Extinctions fonctionnelles : quand les espèces existent mais n’ont plus d’importance
Nous ne parlons pas seulement d’extinctions sous la forme que nous connaissons. La véritable catastrophe est plus subtile : l’extinction fonctionnelle. Espèces qui survivent, mais . La nature est toujours là mais vidée de son rôle écologique.
Derrière cette « Grande Soustraction », il n’y a pas tant un chasseur armé d’un fusil qu’un système logistique dévoreur d’espace. L’énorme masse de bovins, de porcs et de moutons a besoin de fourrage, d’eau et de pâturages. Chaque hectare consacré à l’élevage est un hectare retiré à la biodiversité. Nous avons converti la productivité primaire de la planète – ce que produisent les plantes – en carburant pour une seule et gigantesque machine biologique : l’élevage. Un paradoxe écologique où l’efficacité se mesure en perte de diversité.

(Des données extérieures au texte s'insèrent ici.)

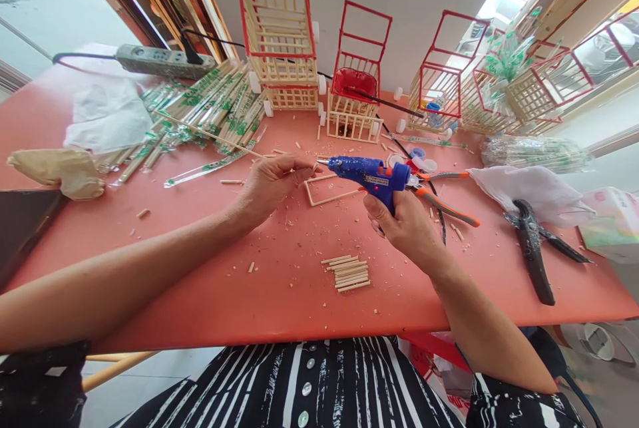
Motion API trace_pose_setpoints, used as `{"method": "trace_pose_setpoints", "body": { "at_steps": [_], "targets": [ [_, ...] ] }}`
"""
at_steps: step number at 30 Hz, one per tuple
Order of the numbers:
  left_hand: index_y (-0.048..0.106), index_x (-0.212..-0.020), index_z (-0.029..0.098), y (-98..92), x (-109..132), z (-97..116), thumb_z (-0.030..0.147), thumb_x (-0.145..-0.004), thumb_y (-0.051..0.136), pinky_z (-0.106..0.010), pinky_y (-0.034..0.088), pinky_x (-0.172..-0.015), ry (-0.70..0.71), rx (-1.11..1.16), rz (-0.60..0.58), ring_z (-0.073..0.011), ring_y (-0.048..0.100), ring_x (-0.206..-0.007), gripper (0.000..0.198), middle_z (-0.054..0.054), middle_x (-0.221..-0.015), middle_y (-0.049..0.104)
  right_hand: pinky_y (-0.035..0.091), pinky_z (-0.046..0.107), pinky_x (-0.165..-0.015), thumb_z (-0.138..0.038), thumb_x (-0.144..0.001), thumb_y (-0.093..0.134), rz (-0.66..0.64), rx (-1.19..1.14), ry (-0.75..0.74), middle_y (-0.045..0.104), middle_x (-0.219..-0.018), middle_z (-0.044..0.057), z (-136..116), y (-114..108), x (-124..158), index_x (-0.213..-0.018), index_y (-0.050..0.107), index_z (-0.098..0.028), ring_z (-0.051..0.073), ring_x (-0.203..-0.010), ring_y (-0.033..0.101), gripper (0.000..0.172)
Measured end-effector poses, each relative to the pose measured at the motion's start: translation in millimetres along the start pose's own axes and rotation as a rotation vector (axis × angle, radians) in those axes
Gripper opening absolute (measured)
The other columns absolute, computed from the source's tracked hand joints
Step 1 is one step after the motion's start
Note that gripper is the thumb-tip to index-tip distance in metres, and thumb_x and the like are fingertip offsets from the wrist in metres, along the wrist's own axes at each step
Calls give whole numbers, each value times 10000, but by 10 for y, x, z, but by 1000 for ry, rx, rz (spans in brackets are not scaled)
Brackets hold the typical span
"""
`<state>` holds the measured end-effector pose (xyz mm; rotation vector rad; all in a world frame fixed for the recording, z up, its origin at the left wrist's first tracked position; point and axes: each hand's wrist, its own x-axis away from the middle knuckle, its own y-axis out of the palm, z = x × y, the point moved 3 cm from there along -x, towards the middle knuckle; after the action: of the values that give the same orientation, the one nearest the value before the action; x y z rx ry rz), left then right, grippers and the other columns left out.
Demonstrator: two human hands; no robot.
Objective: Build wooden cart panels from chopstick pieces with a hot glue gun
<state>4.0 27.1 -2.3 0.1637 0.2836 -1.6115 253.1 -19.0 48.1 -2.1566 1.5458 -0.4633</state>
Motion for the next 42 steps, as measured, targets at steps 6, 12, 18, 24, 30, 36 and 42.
{"method": "trace_pose_setpoints", "body": {
  "at_steps": [6,12,18,24,30,36,42],
  "targets": [
    [879,-860,239,-14,-2,8,297,-881,770,-333,557,-834,-9,-44,8,-219,748,-888,125,-52,-924,863,384,311,-516,-832,-968,582,3,35,-9,531,-598,6,-45,-4,2,-717,516,-233,138,-522,495,652],
    [879,-857,240,-13,-4,0,247,-887,785,-331,563,-861,0,-4,8,-214,759,-895,98,-46,-914,859,363,303,-489,-839,-962,573,22,77,-11,514,-567,-4,-100,-11,-17,-700,494,-239,128,-487,485,659],
    [885,-878,241,-9,-1,2,215,-880,793,-333,573,-870,-44,-4,17,-213,766,-896,95,-36,-913,856,372,298,-478,-846,-958,574,17,58,-3,505,-566,-7,-77,-7,-14,-694,482,-243,127,-483,485,665],
    [888,-886,243,-13,1,-6,255,-877,804,-338,576,-881,-14,-2,3,-222,768,-910,86,-40,-929,861,354,306,-492,-810,-988,563,8,91,-17,513,-559,-1,-72,-15,-4,-689,484,-240,128,-484,484,649],
    [881,-874,253,-3,2,2,267,-882,788,-341,584,-862,-16,-10,-3,-222,772,-906,94,-40,-922,862,363,301,-488,-824,-969,579,18,69,3,517,-559,-5,-73,-10,-8,-694,490,-239,124,-480,483,653],
    [878,-885,245,3,2,17,249,-899,784,-343,592,-881,-2,11,-29,-217,779,-920,95,-50,-936,861,368,295,-467,-842,-946,603,16,24,12,500,-565,-7,-61,-5,-8,-691,485,-240,123,-482,482,664],
    [879,-904,235,-7,5,-6,308,-910,775,-333,606,-867,3,-9,-42,-214,780,-909,128,-56,-944,862,367,286,-460,-872,-930,584,28,61,5,495,-545,-3,-109,-7,-19,-662,490,-235,117,-460,481,697]
  ]
}}
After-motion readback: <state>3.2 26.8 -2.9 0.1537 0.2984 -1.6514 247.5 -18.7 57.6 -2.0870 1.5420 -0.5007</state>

Pourtant, alors que la science documente cette disproportionnalité avec une clarté implacable, la réponse politique et économique reste déformée. Une étude publiée cette année dans PNAS, qui a analysé plus de 14 600 projets de conservation sur 25 ans, révèle un problème structurel : 83 % des fonds vont aux vertébrés, et parmi ceux-ci, 86 % se concentrent sur quelques espèces emblématiques : éléphants, baleines, grands félins. Non pas que ces espèces ne méritent pas de protection : elles le font certainement. Mais alors qu’ils en reçoivent des dizaines de millions, les amphibiens – le groupe de vertébrés le plus menacé – ne reçoivent que 2,5 % des ressources. Les invertébrés, qui constituent la majorité de la vie sur Terre, n’ont presque rien. Il s’agit d’une conservation photogénique plus qu’efficace, où l’urgence laisse place au charisme.
Le paradoxe est encore plus frappant : alors que seulement 6 % des espèces menacées bénéficient d'un financement, 29 % des fonds sont alloués à des espèces classées « à risque minime ». Les ours bruns et les loups gris absorbent des millions tandis que des familles entières d'amphibiens et d'invertébrés disparaissent sans témoins ni ressources. Il ne s'agit pas de retirer la protection à ceux qui en bénéficient, mais de se demander si nous utilisons réellement des fonds limités là où le risque est le plus grand.
En 1850, les éléphants d’Afrique pesaient autant que n’importe quel mammifère sauvage d’aujourd’hui
Ce déséquilibre n’est pas seulement une question de budget, mais de perspective. Nous avons perdu la mémoire de ce qui était normal. Le syndrome de base mouvante – l’habitude d’accepter un état de pauvreté du monde comme naturel – nous empêche de voir combien nous avons perdu. En 1850, la biomasse des éléphants d'Afrique équivalait à elle seule à celle de tous les mammifères terrestres sauvages aujourd'hui, selon l'étude publiée le 27 octobre dans Nature Communications.
Au cours de la même période, la biomasse humaine a été multipliée par huit et celle du bétail par cinq. Le nombre total de mammifères a triplé, mais uniquement parce que nous avons remplacé la vie sauvage par la nôtre. Les baleines ont perdu 70 % de leur masse collective, les mammifères terrestres plus de la moitié. Le monde n’est plus plein de vie : il est plus plein de nous. Et comme le démontrent les deux études, les zones où la faune résiste coïncident de moins en moins avec celles dans lesquelles nous investissons pour la sauver.


Retrouver l’équilibre signifie modifier la demande. Non pas « combien de viande pouvons-nous encore produire ? », mais « combien d’espace voulons-nous redonner à la planète ? ». Et, en parallèle : non pas « quels animaux nous passionnent le plus ? », mais « lesquels risquent vraiment de disparaître ? ». Tant que la balance penchera ainsi, l’extinction ne sera pas un accident mais le modèle même de notre économie : un monde réduit en pâture, où la conservation suit la logique du spectacle plutôt que celle du risque.